Description of the task
The reply is to contain the full listing, repeated exactly, with pictures left out.

Record set
════════
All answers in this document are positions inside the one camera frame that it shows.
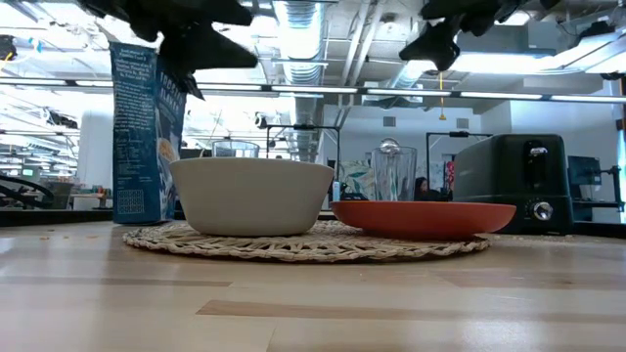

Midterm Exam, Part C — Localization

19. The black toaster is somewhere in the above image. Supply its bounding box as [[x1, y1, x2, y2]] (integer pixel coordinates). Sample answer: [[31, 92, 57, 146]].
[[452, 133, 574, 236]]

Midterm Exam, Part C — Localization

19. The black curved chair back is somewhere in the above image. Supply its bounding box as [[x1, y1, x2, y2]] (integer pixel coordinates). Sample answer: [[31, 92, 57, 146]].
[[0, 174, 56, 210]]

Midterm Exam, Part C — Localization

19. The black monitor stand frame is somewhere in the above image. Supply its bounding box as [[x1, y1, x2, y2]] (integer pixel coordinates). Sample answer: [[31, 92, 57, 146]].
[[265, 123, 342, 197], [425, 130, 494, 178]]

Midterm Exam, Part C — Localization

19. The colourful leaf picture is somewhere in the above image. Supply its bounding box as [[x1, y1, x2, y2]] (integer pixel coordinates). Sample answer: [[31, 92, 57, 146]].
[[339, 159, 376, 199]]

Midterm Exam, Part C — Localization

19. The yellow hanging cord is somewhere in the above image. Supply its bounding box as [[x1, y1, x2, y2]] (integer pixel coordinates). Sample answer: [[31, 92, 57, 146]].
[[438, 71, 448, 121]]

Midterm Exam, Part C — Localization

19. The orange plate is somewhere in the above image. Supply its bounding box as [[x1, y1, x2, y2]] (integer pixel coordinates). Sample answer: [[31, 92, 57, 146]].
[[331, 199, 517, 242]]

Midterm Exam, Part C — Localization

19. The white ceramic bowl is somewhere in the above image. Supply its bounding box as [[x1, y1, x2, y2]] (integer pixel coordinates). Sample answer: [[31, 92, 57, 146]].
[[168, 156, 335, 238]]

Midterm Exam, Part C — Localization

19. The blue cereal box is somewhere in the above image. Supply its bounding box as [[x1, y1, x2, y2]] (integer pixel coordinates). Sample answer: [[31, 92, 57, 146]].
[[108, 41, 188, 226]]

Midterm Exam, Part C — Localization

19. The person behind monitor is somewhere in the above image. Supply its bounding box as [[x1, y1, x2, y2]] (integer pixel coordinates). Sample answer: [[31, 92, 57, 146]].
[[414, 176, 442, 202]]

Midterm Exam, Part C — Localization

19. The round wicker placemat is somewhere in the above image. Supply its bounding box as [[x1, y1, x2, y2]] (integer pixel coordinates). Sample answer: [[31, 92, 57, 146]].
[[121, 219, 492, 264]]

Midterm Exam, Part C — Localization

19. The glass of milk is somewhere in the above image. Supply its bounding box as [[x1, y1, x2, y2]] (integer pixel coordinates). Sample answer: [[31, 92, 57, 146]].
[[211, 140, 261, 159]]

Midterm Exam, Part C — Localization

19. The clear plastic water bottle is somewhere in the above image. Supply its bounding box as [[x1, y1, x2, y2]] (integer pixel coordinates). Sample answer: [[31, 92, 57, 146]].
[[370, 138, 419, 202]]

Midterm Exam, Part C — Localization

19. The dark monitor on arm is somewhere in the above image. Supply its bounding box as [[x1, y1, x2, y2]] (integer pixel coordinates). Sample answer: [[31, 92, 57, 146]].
════════
Exercise response
All answers in this document are positions inside the one camera frame that it shows.

Midterm Exam, Part C — Localization

19. The black toaster is somewhere in the above image. Supply its bounding box as [[x1, y1, x2, y2]] (integer pixel coordinates). Sample answer: [[31, 92, 57, 146]].
[[452, 133, 574, 236]]

Midterm Exam, Part C — Localization

19. The black curved chair back is somewhere in the above image. Supply its bounding box as [[x1, y1, x2, y2]] (integer pixel coordinates). Sample answer: [[31, 92, 57, 146]].
[[0, 174, 56, 210]]

Midterm Exam, Part C — Localization

19. The black monitor stand frame is somewhere in the above image. Supply its bounding box as [[x1, y1, x2, y2]] (integer pixel coordinates). Sample answer: [[31, 92, 57, 146]].
[[265, 123, 342, 197], [425, 130, 494, 178]]

Midterm Exam, Part C — Localization

19. The colourful leaf picture is somewhere in the above image. Supply its bounding box as [[x1, y1, x2, y2]] (integer pixel coordinates). Sample answer: [[31, 92, 57, 146]].
[[339, 159, 376, 199]]

Midterm Exam, Part C — Localization

19. The yellow hanging cord is somewhere in the above image. Supply its bounding box as [[x1, y1, x2, y2]] (integer pixel coordinates). Sample answer: [[31, 92, 57, 146]].
[[438, 71, 448, 121]]

Midterm Exam, Part C — Localization

19. The orange plate is somewhere in the above image. Supply its bounding box as [[x1, y1, x2, y2]] (integer pixel coordinates). Sample answer: [[31, 92, 57, 146]].
[[331, 199, 517, 242]]

Midterm Exam, Part C — Localization

19. The white ceramic bowl is somewhere in the above image. Supply its bounding box as [[x1, y1, x2, y2]] (integer pixel coordinates). Sample answer: [[31, 92, 57, 146]].
[[168, 156, 335, 238]]

Midterm Exam, Part C — Localization

19. The blue cereal box is somewhere in the above image. Supply its bounding box as [[x1, y1, x2, y2]] (integer pixel coordinates). Sample answer: [[31, 92, 57, 146]].
[[108, 41, 188, 226]]

Midterm Exam, Part C — Localization

19. The person behind monitor is somewhere in the above image. Supply its bounding box as [[x1, y1, x2, y2]] (integer pixel coordinates). Sample answer: [[31, 92, 57, 146]].
[[414, 176, 442, 202]]

Midterm Exam, Part C — Localization

19. The round wicker placemat is somewhere in the above image. Supply its bounding box as [[x1, y1, x2, y2]] (integer pixel coordinates). Sample answer: [[31, 92, 57, 146]].
[[121, 219, 492, 264]]

Midterm Exam, Part C — Localization

19. The glass of milk is somewhere in the above image. Supply its bounding box as [[x1, y1, x2, y2]] (integer pixel coordinates). Sample answer: [[31, 92, 57, 146]].
[[211, 140, 261, 159]]

Midterm Exam, Part C — Localization

19. The clear plastic water bottle is somewhere in the above image. Supply its bounding box as [[x1, y1, x2, y2]] (integer pixel coordinates). Sample answer: [[31, 92, 57, 146]].
[[370, 138, 419, 202]]

Midterm Exam, Part C — Localization

19. The dark monitor on arm is somewhere in the above image. Supply its bounding box as [[x1, y1, x2, y2]] (integer pixel coordinates). Sample answer: [[31, 92, 57, 146]].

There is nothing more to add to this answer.